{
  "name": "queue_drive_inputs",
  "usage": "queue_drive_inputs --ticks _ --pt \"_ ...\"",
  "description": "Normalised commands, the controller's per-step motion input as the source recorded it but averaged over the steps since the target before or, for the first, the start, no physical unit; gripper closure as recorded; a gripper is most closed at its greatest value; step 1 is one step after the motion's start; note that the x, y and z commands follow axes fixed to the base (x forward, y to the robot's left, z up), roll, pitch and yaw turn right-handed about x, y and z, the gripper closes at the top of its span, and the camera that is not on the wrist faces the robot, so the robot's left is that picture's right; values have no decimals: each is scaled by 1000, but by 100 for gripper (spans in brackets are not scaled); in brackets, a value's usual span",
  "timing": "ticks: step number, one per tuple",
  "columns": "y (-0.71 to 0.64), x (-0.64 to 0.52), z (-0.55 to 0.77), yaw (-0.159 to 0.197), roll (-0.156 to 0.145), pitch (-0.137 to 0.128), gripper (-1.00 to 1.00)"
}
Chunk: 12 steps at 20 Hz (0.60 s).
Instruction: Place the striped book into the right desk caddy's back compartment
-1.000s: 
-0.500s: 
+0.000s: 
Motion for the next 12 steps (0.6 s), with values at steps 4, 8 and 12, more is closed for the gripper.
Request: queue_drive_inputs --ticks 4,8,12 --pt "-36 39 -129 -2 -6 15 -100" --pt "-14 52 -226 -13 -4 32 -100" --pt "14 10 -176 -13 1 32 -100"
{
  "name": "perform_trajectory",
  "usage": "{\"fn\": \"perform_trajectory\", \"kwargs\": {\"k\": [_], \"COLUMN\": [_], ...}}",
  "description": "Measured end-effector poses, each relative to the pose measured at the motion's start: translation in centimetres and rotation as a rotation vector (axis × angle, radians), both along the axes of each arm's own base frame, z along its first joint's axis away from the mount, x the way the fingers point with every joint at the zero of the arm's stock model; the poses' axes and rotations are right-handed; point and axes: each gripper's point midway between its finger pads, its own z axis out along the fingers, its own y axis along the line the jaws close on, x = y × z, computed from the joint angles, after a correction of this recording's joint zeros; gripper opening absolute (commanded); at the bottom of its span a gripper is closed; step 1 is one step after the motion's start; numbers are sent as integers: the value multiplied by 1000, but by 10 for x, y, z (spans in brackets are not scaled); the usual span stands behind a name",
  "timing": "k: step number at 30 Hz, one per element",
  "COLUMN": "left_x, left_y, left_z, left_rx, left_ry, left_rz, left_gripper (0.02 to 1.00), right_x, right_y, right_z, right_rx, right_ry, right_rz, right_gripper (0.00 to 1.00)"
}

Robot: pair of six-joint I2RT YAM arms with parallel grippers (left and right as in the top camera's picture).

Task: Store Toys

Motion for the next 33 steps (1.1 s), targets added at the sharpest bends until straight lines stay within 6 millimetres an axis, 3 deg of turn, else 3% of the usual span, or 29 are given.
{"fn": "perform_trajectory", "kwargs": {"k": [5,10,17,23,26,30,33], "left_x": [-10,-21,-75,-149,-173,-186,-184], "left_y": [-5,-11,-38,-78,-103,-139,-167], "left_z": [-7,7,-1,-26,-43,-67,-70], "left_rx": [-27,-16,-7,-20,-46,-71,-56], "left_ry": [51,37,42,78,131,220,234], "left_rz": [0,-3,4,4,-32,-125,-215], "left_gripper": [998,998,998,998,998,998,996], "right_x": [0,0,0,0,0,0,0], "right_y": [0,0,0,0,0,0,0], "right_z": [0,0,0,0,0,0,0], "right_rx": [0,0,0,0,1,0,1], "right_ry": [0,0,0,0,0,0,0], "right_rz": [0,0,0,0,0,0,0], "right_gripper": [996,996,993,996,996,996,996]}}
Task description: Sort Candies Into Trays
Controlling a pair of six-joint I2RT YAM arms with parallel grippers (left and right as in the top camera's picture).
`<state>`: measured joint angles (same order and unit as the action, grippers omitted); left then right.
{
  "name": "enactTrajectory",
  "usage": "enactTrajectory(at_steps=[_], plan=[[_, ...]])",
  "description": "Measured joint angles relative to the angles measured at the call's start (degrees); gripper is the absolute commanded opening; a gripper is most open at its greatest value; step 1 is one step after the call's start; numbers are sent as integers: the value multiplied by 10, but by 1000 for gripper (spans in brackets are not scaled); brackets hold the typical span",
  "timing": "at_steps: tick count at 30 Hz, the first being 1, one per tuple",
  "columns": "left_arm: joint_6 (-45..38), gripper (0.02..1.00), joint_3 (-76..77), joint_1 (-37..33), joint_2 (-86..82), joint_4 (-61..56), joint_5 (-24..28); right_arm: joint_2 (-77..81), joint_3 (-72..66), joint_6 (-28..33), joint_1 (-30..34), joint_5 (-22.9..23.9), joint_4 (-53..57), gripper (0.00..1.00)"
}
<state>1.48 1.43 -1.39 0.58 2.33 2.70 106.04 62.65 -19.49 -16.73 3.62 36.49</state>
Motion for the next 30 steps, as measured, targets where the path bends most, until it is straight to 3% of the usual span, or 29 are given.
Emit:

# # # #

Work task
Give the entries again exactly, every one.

Response to the exercise
{
  "name": "queue_drive_inputs",
  "usage": "queue_drive_inputs --ticks _ --pt \"_ ...\"",
  "description": "Normalised commands, the controller's per-step motion input as the source recorded it but averaged over the steps since the target before or, for the first, the start, no physical unit; gripper closure as recorded; a gripper is most closed at its greatest value; step 1 is one step after the motion's start; note that the x, y and z commands follow axes fixed to the base (x forward, y to the robot's left, z up), roll, pitch and yaw turn right-handed about x, y and z, the gripper closes at the top of its span, and the camera that is not on the wrist faces the robot, so the robot's left is that picture's right; values have no decimals: each is scaled by 1000, but by 100 for gripper (spans in brackets are not scaled); in brackets, a value's usual span",
  "timing": "ticks: step number, one per tuple",
  "columns": "y (-0.71 to 0.64), x (-0.64 to 0.52), z (-0.55 to 0.77), yaw (-0.159 to 0.197), roll (-0.156 to 0.145), pitch (-0.137 to 0.128), gripper (-1.00 to 1.00)"
}
Chunk: 12 steps at 20 Hz (0.60 s).
Instruction: Place the striped book into the right desk caddy's back compartment
-1.000s: 
-0.500s: 
+0.000s: 
Motion for the next 12 steps (0.6 s), with values at steps 4, 8 and 12, more is closed for the gripper.
Request: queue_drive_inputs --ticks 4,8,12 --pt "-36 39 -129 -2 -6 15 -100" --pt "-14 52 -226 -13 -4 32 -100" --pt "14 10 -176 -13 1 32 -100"
{
  "name": "perform_trajectory",
  "usage": "{\"fn\": \"perform_trajectory\", \"kwargs\": {\"k\": [_], \"COLUMN\": [_], ...}}",
  "description": "Measured end-effector poses, each relative to the pose measured at the motion's start: translation in centimetres and rotation as a rotation vector (axis × angle, radians), both along the axes of each arm's own base frame, z along its first joint's axis away from the mount, x the way the fingers point with every joint at the zero of the arm's stock model; the poses' axes and rotations are right-handed; point and axes: each gripper's point midway between its finger pads, its own z axis out along the fingers, its own y axis along the line the jaws close on, x = y × z, computed from the joint angles, after a correction of this recording's joint zeros; gripper opening absolute (commanded); at the bottom of its span a gripper is closed; step 1 is one step after the motion's start; numbers are sent as integers: the value multiplied by 1000, but by 10 for x, y, z (spans in brackets are not scaled); the usual span stands behind a name",
  "timing": "k: step number at 30 Hz, one per element",
  "COLUMN": "left_x, left_y, left_z, left_rx, left_ry, left_rz, left_gripper (0.02 to 1.00), right_x, right_y, right_z, right_rx, right_ry, right_rz, right_gripper (0.00 to 1.00)"
}

Robot: pair of six-joint I2RT YAM arms with parallel grippers (left and right as in the top camera's picture).

Task: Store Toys

Motion for the next 33 steps (1.1 s), targets added at the sharpest bends until straight lines stay within 6 millimetres an axis, 3 deg of turn, else 3% of the usual span, or 29 are given.
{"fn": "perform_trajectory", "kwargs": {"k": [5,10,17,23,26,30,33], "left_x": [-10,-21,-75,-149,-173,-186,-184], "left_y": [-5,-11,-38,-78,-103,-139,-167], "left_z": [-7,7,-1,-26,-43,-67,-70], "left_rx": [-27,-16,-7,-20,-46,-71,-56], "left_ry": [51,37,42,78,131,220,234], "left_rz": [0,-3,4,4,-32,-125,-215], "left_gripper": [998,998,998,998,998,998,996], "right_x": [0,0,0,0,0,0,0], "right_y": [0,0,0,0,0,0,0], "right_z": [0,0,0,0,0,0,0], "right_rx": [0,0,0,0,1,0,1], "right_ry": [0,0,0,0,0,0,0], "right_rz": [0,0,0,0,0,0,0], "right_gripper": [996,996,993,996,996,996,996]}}
Task description: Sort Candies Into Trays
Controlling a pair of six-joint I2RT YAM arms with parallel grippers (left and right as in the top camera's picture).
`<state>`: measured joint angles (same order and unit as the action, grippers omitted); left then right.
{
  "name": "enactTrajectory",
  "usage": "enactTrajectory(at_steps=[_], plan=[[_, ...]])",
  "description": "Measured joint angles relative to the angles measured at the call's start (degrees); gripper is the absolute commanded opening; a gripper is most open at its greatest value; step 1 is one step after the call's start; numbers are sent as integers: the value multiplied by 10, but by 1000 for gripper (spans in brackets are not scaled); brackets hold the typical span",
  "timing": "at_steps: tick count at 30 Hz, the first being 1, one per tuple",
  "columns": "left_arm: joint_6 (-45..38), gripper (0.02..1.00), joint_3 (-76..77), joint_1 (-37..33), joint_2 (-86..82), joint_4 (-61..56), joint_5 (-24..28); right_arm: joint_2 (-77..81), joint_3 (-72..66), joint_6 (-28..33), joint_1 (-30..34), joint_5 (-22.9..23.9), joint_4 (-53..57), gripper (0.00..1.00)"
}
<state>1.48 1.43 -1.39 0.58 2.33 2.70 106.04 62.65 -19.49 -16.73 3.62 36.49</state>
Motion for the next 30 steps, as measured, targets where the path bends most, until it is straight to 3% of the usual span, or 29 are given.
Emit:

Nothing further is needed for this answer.